Awesome
Subspace Inference for Bayesian Deep Learning
This repository contains a PyTorch code for the subspace inference method introduced in the paper
Subspace Inference for Bayesian Deep Learning
by Pavel Izmailov, Wesley Maddox, Polina Kirichenko, Timur Garipov, Dmitry Vetrov, and Andrew Gordon Wilson
Introduction
For deep neural network models, exact Bayesian inference is intractable, and existing approximate inference methods suffer from many limitations, largely due to the high dimensionality of the parameter space. In subspace inference we address this problem by performing inference in low-dimensional subspaces of the parameter space. In the paper, we show how to construct very low-dimensional subspaces that can contain diverse high performing models. Bayesian inference within such subspaces is much easier than in the original parameter space and leads to strong results.
At a high level, our method proceeds as follows:
- We construct a low dimensional subspace of the parameter space
- We approximate the posterior distribution over the parameters in this subspace
- We sample from the approximate posterior in the subspace and perform Bayesian model averaging.

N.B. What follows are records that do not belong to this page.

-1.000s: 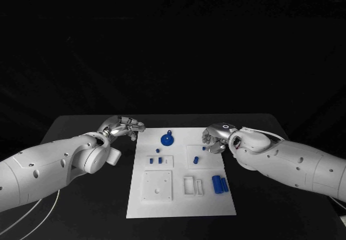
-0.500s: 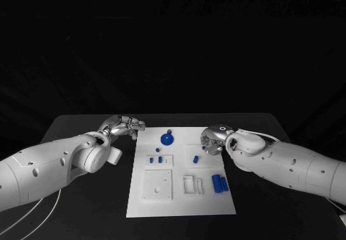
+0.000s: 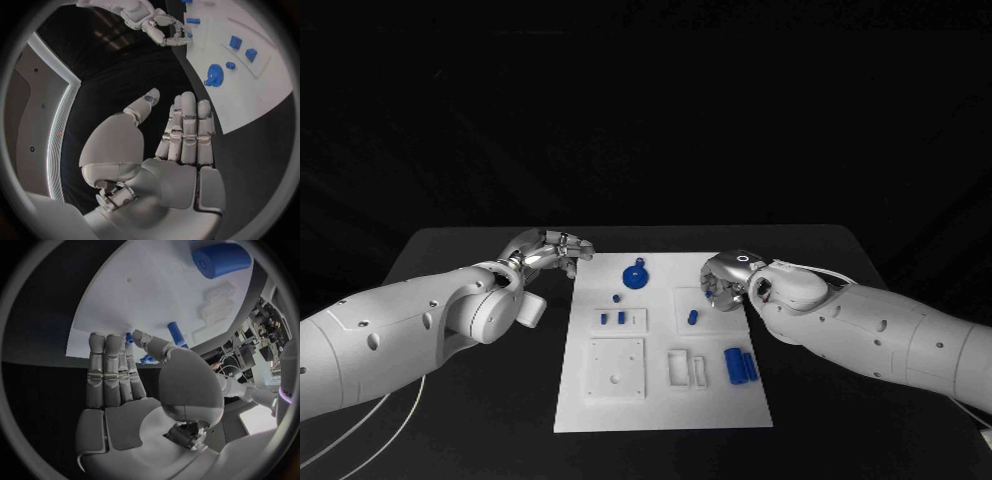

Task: Assemble the parts on the task board

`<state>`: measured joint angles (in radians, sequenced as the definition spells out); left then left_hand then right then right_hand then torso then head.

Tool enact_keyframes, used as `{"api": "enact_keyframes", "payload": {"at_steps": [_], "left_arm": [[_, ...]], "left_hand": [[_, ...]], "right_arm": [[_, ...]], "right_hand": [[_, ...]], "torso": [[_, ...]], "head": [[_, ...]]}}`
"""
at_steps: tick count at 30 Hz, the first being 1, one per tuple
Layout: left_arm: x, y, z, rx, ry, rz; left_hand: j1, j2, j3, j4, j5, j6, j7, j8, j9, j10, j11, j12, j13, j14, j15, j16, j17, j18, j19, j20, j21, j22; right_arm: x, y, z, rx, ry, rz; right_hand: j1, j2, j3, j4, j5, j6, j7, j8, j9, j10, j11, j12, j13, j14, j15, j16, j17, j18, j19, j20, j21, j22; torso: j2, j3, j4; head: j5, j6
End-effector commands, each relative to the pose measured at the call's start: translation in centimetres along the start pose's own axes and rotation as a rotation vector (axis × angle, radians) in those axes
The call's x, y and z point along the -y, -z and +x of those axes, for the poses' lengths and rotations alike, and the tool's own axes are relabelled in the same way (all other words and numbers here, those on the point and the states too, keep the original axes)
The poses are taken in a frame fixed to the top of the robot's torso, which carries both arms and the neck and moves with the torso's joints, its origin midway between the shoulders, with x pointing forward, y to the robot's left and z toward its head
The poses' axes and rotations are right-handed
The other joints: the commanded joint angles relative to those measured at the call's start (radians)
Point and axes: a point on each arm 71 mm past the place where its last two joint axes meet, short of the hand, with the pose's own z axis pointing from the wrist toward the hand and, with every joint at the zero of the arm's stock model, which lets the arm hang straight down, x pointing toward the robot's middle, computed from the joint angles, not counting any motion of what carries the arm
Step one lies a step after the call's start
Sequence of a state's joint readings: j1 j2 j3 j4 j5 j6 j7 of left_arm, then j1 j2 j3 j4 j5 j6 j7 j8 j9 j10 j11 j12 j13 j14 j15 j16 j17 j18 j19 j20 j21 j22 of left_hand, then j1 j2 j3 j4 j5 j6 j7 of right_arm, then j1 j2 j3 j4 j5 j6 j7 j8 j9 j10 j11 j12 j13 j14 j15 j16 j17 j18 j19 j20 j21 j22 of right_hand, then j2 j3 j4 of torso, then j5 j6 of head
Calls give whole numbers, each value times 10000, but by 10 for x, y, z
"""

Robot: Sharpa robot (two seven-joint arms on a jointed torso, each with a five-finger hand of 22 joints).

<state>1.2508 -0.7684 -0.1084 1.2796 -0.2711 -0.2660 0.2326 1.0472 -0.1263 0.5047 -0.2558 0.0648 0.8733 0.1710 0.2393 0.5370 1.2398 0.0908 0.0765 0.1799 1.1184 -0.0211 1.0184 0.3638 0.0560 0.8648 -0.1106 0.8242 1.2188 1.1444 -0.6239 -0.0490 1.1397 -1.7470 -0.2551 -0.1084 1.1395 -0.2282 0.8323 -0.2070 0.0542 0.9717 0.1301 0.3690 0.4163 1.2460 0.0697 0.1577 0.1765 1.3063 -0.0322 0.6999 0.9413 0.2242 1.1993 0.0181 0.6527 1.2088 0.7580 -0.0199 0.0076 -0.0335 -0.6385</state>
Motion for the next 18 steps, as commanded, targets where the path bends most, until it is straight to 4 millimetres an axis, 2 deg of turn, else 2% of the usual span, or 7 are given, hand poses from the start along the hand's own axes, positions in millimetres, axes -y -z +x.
{"api": "enact_keyframes", "payload": {"at_steps": [1, 9, 18], "left_arm": [[3, 0, 3, -174, 149, 136], [2, -1, 2, -169, 146, 108], [2, -1, 2, -130, 134, 89]], "left_hand": [[-99, 36, -49, -19, -39, -59, -14, 39, -13, -78, -4, -47, -12, 49, 7, -72, 9, 198, 52, -69, -43, -16], [-95, 49, -55, -28, -38, -63, -13, 43, -17, -81, -4, -46, -13, 56, 7, -83, 13, 199, 57, -70, -49, -17], [-81, 55, -62, -49, -35, -68, -13, 50, -22, -89, -3, -47, -14, 66, 6, -97, 21, 202, 64, -72, -55, -16]], "right_arm": [[-3, 1, 7, -268, 192, -62], [-5, 1, 9, -225, 429, 7], [-6, 1, 9, 131, 580, 205]], "right_hand": [[-20, 137, 31, -53, -33, 132, -35, 77, 40, 151, -41, 65, 117, 24, -134, 138, 113, 376, 19, -105, 125, 123], [-17, 312, 118, -273, -38, 596, -238, 305, 238, 644, -253, 219, 543, 122, -333, 735, 552, 376, 254, -319, 663, 599], [-94, 349, 205, -336, -40, 750, -303, 350, 361, 795, -330, 234, 863, 135, -408, 1051, 727, 376, 380, -422, 1001, 931]], "torso": [[-1, 3, -10], [-2, -1, -7], [-3, -3, -1]], "head": [[0, -1], [-17, -19], [-28, -16]]}}
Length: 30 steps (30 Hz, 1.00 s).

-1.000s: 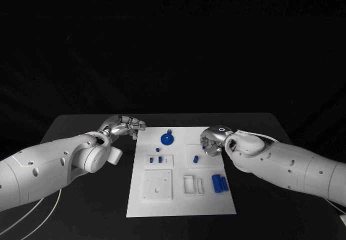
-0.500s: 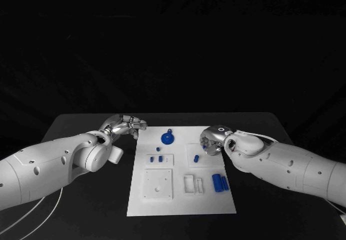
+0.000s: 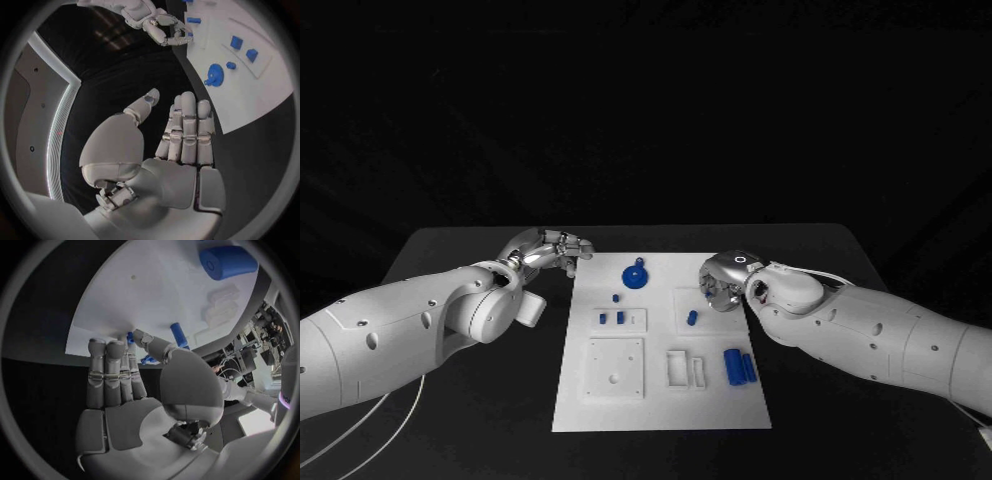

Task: Assemble the parts on the task board

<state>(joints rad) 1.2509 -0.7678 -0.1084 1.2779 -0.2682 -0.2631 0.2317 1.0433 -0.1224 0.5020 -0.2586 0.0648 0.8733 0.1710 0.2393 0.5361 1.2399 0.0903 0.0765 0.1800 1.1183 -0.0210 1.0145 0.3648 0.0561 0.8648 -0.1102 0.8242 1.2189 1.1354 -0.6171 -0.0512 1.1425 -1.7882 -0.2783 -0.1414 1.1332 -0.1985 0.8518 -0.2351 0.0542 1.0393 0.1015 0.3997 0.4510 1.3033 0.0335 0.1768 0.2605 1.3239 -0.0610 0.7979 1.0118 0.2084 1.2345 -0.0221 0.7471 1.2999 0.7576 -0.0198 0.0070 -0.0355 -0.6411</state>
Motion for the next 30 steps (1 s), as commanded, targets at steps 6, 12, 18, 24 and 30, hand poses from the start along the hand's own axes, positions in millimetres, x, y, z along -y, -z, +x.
{"api": "enact_keyframes", "payload": {"at_steps": [6, 12, 18, 24, 30], "left_arm": [[2, -1, 0, -71, 91, 98], [1, -1, -2, -7, 73, 97], [1, -1, -3, 65, 79, 98], [0, -1, -4, 100, 109, 74], [0, -1, -4, 86, 151, 67]], "left_hand": [[-35, 21, -39, -33, -35, -72, -12, 54, -17, -94, 2, -47, -16, 75, 5, -65, 17, 202, 69, -76, -59, -16], [-30, 27, -43, -42, -33, -75, -11, 57, -20, -98, 2, -48, -17, 81, 6, -72, 21, 203, 74, -76, -62, -16], [-27, 33, -47, -49, -32, -78, -10, 61, -23, -102, 3, -48, -17, 87, 6, -79, 27, 203, 80, -76, -65, -16], [-28, 38, -54, -55, -31, -86, -7, 62, -28, -111, 5, -51, -19, 94, 8, -86, 33, 203, 87, -76, -69, -15], [-30, 41, -61, -61, -31, -95, -4, 63, -34, -119, 7, -53, -21, 99, 9, -95, 38, 203, 93, -75, -73, -15]], "right_arm": [[-2, 2, 2, 401, 261, 85], [-2, 5, -1, 704, 155, -11], [-1, 11, -10, 1123, -143, -140], [-1, 17, -24, 1433, -465, -257], [-8, 24, -38, 1642, -990, -528]], "right_hand": [[-28, 47, 80, -70, -42, 122, -37, 56, 53, 262, 10, 42, 119, -30, -142, 141, 49, 534, 51, -51, 122, 93], [-30, 12, 139, -66, -46, 160, -54, 68, 83, 293, -7, 41, 189, -13, -160, 188, 61, 534, 78, -75, 164, 137], [-36, -36, 195, -45, -49, 197, -70, 79, 115, 327, -24, 38, 259, 11, -177, 230, 68, 534, 116, -105, 206, 176], [-39, -76, 236, -20, -49, 222, -82, 87, 140, 351, -37, 34, 313, 29, -189, 259, 71, 534, 144, -128, 234, 200], [-41, -94, 253, -8, -47, 230, -85, 87, 149, 357, -40, 30, 333, 33, -192, 267, 71, 534, 150, -134, 242, 208]], "torso": [[-1, -6, 0], [-4, 1, 0], [-14, -5, -6], [-14, 2, -33], [-12, 5, -25]], "head": [[0, 27], [6, 29], [29, 61], [47, 106], [63, 130]]}}
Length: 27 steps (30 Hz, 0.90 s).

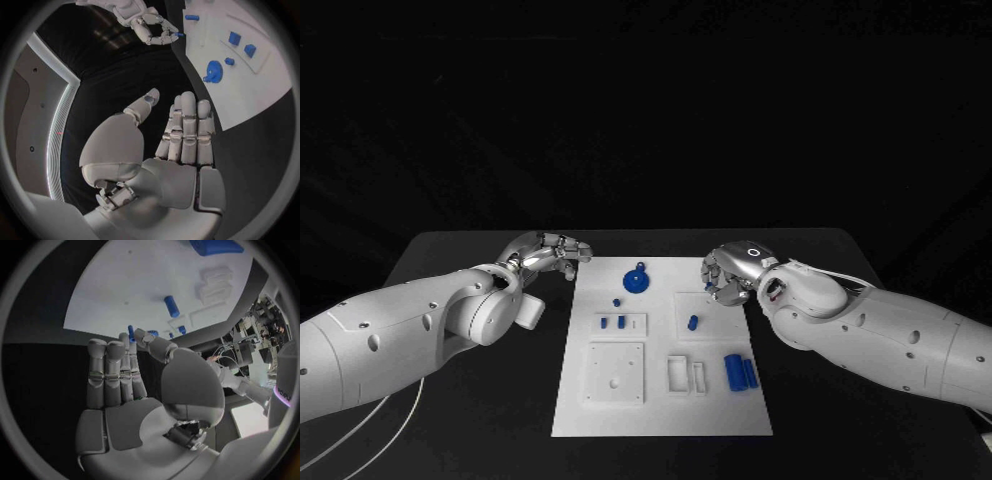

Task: Assemble the parts on the task board

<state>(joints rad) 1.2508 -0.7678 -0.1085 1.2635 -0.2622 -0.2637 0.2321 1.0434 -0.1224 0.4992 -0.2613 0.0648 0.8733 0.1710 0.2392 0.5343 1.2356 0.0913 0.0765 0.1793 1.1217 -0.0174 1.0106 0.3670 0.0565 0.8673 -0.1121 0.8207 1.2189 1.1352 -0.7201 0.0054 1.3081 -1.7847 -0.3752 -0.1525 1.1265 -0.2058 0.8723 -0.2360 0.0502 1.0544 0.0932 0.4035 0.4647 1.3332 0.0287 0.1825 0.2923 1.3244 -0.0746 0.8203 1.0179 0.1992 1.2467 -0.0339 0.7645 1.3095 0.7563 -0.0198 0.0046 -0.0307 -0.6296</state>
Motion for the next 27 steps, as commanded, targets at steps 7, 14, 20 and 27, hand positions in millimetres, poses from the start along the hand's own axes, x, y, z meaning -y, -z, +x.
{"api": "enact_keyframes", "payload": {"at_steps": [7, 14, 20, 27], "left_arm": [[2, -1, 5, -118, 292, 94], [5, 1, 9, -105, 325, 211], [7, 1, 14, 20, 313, 297], [8, 1, 18, 86, 465, 302]], "left_hand": [[-31, 57, -37, -39, -25, -104, 0, 66, -22, -91, 1, -57, -17, 70, -23, -68, 23, 201, 75, -55, -45, -16], [-36, 61, -46, -45, -24, -105, 0, 73, -26, -100, 5, -59, -19, 70, -19, -82, 29, 200, 78, -52, -53, -16], [-13, 51, -58, -73, -23, -97, -5, 101, -38, -71, -11, -35, -10, 140, -36, -71, 73, 210, 123, -60, -53, -9], [-2, 49, -55, -78, -7, -80, -12, 118, -39, -75, -11, -35, -11, 138, -36, -82, 83, 210, 127, -61, -60, -7]], "right_arm": [[-34, 7, -14, 306, -1365, -1020], [-74, -1, -14, 151, -1505, -1919], [-103, -2, 2, -370, -1138, -2573], [-128, -3, 25, -897, -751, -2988]], "right_hand": [[28, -24, 68, 11, -1, 74, -2, 42, 17, 48, 11, -41, 29, 25, -55, 46, 7, 626, 27, -22, 69, 116], [32, -8, 80, 16, 4, 64, 2, 32, 20, 36, 15, -56, 43, 23, -52, 47, 2, 626, 28, -29, 70, 118], [25, 16, 63, 7, 2, 47, 11, 15, 29, 22, 19, -81, 73, 45, -49, 71, 0, 626, 67, -54, 106, 140], [24, 54, 37, -31, 5, 36, 17, -3, 46, 13, 21, -113, 119, 64, -47, 103, -3, 626, 123, -103, 182, 181]], "torso": [[-21, -23, 0], [-19, -23, 50], [-5, -35, 53], [13, -46, 41]], "head": [[159, 110], [437, 124], [700, 119], [763, 95]]}}
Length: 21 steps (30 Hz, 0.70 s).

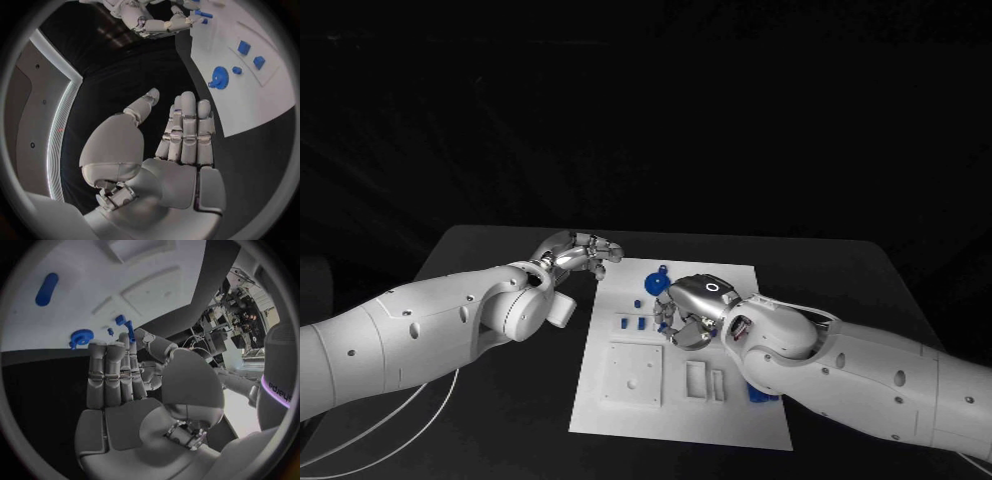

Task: Assemble the parts on the task board

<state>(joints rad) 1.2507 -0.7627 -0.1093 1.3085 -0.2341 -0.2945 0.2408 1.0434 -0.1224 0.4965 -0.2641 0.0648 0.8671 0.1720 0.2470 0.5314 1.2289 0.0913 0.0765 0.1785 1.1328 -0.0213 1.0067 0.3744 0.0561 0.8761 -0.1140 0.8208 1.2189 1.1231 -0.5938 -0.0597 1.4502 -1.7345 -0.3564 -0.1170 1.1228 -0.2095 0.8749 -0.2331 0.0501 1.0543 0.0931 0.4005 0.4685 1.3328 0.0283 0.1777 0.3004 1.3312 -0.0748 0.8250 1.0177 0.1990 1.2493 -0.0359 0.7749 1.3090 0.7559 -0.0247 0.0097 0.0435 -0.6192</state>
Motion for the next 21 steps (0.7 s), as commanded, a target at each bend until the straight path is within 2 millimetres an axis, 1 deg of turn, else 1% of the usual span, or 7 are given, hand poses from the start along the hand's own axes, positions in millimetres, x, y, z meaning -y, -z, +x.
{"api": "enact_keyframes", "payload": {"at_steps": [1, 3, 6, 8, 10, 17, 21], "left_arm": [[3, 0, 3, 192, 145, 200], [4, -1, 5, 227, 201, 210], [5, -1, 7, 260, 238, 248], [5, -2, 9, 259, 257, 269], [6, -2, 10, 257, 263, 286], [6, -1, 10, 255, 330, 280], [6, -1, 11, 223, 338, 258]], "left_hand": [[-2, 50, -27, -51, -6, -17, -22, 42, -10, -9, -11, -35, -3, 27, 3, -45, 10, 214, 38, -42, -61, -8], [-5, 57, -26, -46, 3, -12, -24, 49, -11, -13, -9, -37, -4, 25, 5, -50, 14, 212, 39, -41, -65, -8], [-5, 56, -26, -45, 4, -12, -25, 49, -12, -13, -9, -37, -4, 25, 5, -51, 14, 212, 39, -41, -65, -8], [-4, 58, -25, -45, 7, -10, -25, 51, -12, -14, -9, -37, -4, 25, 5, -52, 15, 212, 40, -41, -66, -7], [-4, 58, -24, -44, 9, -9, -26, 53, -12, -14, -9, -37, -4, 24, 5, -54, 17, 212, 40, -40, -67, -7], [-5, 62, -22, -40, 18, -3, -29, 60, -13, -16, -8, -37, -5, 23, 6, -60, 21, 211, 40, -39, -71, -7], [-3, 64, -20, -39, 21, -1, -31, 64, -15, -17, -8, -37, -5, 22, 7, -63, 24, 211, 41, -39, -73, -6]], "right_arm": [[-8, -1, 13, -514, 466, -202], [-14, -3, 22, -682, 525, -306], [-19, -4, 31, -821, 535, -383], [-21, -4, 37, -918, 589, -420], [-23, -5, 42, -1009, 643, -427], [-24, -5, 51, -1370, 750, -407], [-25, -5, 54, -1484, 770, -399]], "right_hand": [[58, 97, 1, -74, 5, 38, 19, 21, 15, 19, 25, -75, 56, -5, -44, 62, -6, 628, 121, -103, 121, 206], [56, 105, -5, -89, 6, 39, 19, 15, 24, 22, 24, -88, 81, -5, -45, 69, -13, 628, 143, -128, 176, 224], [56, 105, -5, -89, 6, 39, 19, 15, 24, 22, 24, -88, 81, -5, -45, 69, -13, 628, 143, -128, 176, 224], [55, 106, -5, -90, 6, 38, 19, 14, 25, 21, 24, -89, 82, -5, -45, 69, -14, 628, 144, -129, 180, 225], [58, 113, -2, -95, 8, 37, 19, 12, 26, 19, 24, -93, 86, -6, -45, 70, -16, 628, 145, -134, 188, 227], [50, 136, -5, -119, 9, 37, 21, 2, 36, 21, 25, -109, 115, -2, -45, 78, -27, 628, 156, -156, 248, 235], [37, 143, -12, -133, 10, 42, 20, -1, 44, 30, 22, -116, 134, 5, -48, 89, -32, 628, 159, -167, 284, 237]], "torso": [[23, 11, -11], [29, 4, -4], [28, 8, 5], [28, 20, -2], [30, 20, -5], [29, 28, -26], [32, 33, -22]], "head": [[20, -19], [77, -30], [130, -81], [175, -111], [213, -144], [292, -240], [330, -274]]}}
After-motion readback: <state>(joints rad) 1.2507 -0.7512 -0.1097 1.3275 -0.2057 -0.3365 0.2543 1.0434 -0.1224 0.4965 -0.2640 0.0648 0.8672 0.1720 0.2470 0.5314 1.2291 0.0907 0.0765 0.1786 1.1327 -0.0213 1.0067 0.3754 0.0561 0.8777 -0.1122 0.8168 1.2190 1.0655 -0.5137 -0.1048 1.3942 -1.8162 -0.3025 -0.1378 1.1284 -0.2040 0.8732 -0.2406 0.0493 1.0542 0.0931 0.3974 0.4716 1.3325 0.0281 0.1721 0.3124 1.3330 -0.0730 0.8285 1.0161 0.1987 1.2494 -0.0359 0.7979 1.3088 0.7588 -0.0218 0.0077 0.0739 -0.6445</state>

For example, we can achieve state-of-the-art results for a WideResNet with 36 million parameters by performing approximate inference in only a 5-dimensional subspace.
If you use our work, please cite the following paper:
@article{izmailov_subspace_2019,
title={Subspace Inference for Bayesian Deep Learning},
author={Izmailov, Pavel and Maddox, Wesley and Kirichenko, Polina and Garipov, Timur and Vetrov, Dmitry and Wilson, Andrew Gordon},
journal={Uncertainty in Artificial Intelligence (UAI)},
year={2019}
}
Installation
You can install the package by running the following command
python setup.py
Usage
We provide the scripts and example commands to reproduce the experiments from the paper.
Subspace Construction and Inference Procedures
In the paper we show how to construct random, PCA, and mode-connected subspaces, over which we can perform Bayesian inference. The PCA subspace will often be most practical, in terms of a runtime-accuracy trade-off. Once the subspace is constructed, we consider various approaches to inference within the subspace, such as MCMC and variational methods. The following examples show how to call subspace inference with your choice of subspace and inference procedure.
Visualizing Regression Uncertainty
We provide a jupyter notebook in which we show how to apply subspace inference to a regression problem, using different types of subspaces and approximate inference methods.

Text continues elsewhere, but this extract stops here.